Created: 05/07/2008
Video description: On a recent visit to Pittsburgh, Penn., CNET News.com's Kara Tsuboi
dropped by professor Howie Choset's Robotics Lab at Carnegie Mellon
University to see his latest creation, the Snakebot.
A snake-inspired robot Video Transcript
[ music ]
>> Hey there, I'm Kara Suboy, cnetnews.com, and you're looking at video of me shot on the end of a snake inspired robot that could one day be used in search and rescue operations.
>> What's nice about this robot is not only can you thread through tightly packed volumes, but you can achieve a variety of locomotion capabilities that other mechanisms can't.
>> Inspired by snakes, Professor Howard Joseph's robots are so cool, and so mesmerizing to watch.
>> There's certainly no robot in the world that can climb a pole like this. In fact, one thing you may have noticed is that the robot gingerly walks to the pole, and then climbs up it. It was able to exhibit a behavior transition.
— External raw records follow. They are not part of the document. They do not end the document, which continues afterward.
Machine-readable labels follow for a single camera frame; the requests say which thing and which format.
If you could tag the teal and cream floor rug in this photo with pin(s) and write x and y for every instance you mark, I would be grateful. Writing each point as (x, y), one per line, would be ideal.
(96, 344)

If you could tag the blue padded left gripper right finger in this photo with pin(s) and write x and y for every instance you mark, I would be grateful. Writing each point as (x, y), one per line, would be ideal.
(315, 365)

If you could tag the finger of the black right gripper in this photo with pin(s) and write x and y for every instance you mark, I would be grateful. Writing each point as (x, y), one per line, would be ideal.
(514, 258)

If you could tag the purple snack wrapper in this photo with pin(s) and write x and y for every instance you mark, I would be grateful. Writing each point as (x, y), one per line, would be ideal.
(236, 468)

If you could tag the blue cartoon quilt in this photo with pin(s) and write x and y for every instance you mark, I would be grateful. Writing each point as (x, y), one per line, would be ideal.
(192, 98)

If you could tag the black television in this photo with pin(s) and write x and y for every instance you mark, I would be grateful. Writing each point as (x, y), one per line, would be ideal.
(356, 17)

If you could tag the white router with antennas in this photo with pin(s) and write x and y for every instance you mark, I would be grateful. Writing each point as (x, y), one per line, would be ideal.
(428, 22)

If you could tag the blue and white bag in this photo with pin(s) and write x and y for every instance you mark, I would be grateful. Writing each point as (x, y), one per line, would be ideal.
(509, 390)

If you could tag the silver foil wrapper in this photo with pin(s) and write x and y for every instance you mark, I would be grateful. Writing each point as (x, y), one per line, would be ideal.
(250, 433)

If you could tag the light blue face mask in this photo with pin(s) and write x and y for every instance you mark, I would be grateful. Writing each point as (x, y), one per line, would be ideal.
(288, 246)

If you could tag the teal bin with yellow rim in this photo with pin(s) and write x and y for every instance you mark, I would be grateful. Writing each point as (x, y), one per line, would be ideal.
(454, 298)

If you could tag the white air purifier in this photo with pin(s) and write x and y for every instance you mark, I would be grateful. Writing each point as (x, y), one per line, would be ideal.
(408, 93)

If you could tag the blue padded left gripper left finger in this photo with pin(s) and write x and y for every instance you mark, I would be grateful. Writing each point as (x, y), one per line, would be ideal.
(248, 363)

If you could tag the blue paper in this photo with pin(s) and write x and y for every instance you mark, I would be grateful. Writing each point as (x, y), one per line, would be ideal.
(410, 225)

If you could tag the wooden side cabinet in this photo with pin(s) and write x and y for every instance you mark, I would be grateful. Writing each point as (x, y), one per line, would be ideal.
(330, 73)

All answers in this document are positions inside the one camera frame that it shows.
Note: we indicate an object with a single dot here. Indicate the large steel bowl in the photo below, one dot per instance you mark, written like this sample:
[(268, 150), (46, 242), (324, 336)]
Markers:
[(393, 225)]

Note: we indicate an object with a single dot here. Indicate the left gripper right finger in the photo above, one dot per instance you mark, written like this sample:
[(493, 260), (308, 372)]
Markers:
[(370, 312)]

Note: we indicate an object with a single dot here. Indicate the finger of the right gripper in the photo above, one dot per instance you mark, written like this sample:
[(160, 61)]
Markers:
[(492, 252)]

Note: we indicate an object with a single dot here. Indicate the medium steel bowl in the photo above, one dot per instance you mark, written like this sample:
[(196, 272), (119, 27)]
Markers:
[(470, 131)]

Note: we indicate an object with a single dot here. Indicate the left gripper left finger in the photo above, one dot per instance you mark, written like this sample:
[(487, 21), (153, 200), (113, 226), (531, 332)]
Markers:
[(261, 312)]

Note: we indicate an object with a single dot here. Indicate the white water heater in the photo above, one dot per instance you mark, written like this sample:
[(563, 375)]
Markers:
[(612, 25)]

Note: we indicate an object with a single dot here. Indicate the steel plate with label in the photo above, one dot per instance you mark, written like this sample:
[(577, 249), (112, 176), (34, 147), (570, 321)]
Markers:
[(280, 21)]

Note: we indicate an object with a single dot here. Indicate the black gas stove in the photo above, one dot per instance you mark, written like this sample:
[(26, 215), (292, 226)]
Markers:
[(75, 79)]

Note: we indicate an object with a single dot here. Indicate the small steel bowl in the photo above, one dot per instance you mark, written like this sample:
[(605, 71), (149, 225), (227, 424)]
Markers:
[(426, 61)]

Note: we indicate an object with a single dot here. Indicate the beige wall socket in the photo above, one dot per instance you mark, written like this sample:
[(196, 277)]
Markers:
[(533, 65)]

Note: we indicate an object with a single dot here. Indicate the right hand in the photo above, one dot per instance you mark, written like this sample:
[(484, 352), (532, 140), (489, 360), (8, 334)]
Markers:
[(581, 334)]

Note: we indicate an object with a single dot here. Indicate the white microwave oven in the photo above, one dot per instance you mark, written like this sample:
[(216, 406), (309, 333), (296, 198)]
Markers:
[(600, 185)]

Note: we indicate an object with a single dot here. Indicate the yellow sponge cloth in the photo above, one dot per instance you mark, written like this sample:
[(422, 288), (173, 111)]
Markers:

>> Besides climbing around a pole, this snake bot, outfitted with a camera, can climb vertically through a tube, like a drain pipe.
>> So for example, let's say you want to gain a vantage point on top of a building for some reason, you can stick this in the drain pipe, it'll go up to the top of the building, and then you can look out.
>> These bots are all designed for search and rescue, and have already been used in disaster training exercises around the world.
>> The idea is that there's this collapsed building, and you want to get into this collapsed structure as quickly as possible in order to locate victims, because it's very critical in the first twenty four to forty eight hours to find people, just finding them really saves their lives. Bringing food, water, oxygen, that's icing on the cake.
>> Also coming out of Professor Joseph's lab at Carnegie Mellon's robotics institute in Pittsburgh are snake bots to help in medicine.
>> This robot here is both rigid and flexible. So if you want to have a heart operation for example, instead of cracking the chest and prying your ribs open, you can enter through the sub [inaudible] process, a quarter inch turn one way, a quarter inch turn another way, and you can perform a whole host of diagnostics and therapeutics on the back side of the heart.
>> For surgery the robot is shrunk down to twelve millimeters in diameter. Here's video of it operating on a pig's heart.
>> We were able to excise tissue from the backside of the heart in a completely minimally invasive fashion.
>> Eventually when used on humans, Joseph says it will have major health and economic benefits.
>> You'll be able to go home that day, or the next day, and be back at work by the end of the week, whereas in the past it would take six weeks just to recovery from your breastbone cracked open.
>> The snake is not the first animal to inspire robots, and now joins the gecko and certain insects and fish that have all leant their unique abilities and design features to modern technology. I'm Kara Suboy, cnetnews.com.
^M00:02:26
[ music ]
A snake-inspired robot

On a recent visit to Pittsburgh, Penn., CNET News.com's Kara Tsuboi
dropped by professor Howie Choset's Robotics Lab at Carnegie Mellon
University to see his latest creation, the Snakebot.